Assignment – Wherever the word "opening" shows up in the data, report the line it sits in.

=== Section Start ===

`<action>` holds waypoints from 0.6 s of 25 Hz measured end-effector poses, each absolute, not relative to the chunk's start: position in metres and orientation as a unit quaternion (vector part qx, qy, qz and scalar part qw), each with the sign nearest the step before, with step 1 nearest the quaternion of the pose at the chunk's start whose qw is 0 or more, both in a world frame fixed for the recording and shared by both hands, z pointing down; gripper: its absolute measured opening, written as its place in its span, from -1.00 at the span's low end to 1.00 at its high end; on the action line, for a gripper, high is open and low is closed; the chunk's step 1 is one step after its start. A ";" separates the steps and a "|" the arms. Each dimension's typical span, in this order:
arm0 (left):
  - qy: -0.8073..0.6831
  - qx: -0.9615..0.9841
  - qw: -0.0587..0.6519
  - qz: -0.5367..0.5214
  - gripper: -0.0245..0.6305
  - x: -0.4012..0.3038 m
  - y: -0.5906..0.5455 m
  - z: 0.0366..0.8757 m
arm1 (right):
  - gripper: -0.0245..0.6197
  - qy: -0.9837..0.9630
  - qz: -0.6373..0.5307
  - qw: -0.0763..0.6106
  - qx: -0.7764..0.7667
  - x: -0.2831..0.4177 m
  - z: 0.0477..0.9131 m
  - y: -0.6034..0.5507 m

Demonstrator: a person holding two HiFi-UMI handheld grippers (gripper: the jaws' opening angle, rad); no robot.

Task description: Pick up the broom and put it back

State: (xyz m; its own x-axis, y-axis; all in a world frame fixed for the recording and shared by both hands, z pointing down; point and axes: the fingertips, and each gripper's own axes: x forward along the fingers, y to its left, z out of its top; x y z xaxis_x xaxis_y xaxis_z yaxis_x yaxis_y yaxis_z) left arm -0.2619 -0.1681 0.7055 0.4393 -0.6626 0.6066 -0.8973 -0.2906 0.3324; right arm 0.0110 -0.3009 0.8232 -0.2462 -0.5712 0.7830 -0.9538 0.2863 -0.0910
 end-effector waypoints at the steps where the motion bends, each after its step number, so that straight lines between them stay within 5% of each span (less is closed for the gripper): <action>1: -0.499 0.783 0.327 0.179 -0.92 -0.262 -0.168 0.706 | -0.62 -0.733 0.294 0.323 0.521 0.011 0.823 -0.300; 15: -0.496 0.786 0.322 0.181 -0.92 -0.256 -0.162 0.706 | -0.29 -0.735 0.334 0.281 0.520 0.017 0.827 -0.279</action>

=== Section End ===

Task result –
`<action>` holds waypoints from 0.6 s of 25 Hz measured end-effector poses, each absolute, not relative to the chunk's start: position in metres and orientation as a unit quaternion (vector part qx, qy, qz and scalar part qw), each with the sign nearest the step before, with step 1 nearest the quaternion of the pose at the chunk's start whose qw is 0 or more, both in a world frame fixed for the recording and shared by both hands, z pointing down; gripper: its absolute measured opening, written as its place in its span, from -1.00 at the span's low end to 1.00 at its high end; on the action line, for a gripper, high is open and low is closed; the chunk's step 1 is one step after its start. A ";" separates the steps and a "|" the arms. Each dimension's typical span, in this order:
Demonstrator: a person holding two HiFi-UMI handheld grippers (gripper: the jaws' opening angle, rad); no robot.

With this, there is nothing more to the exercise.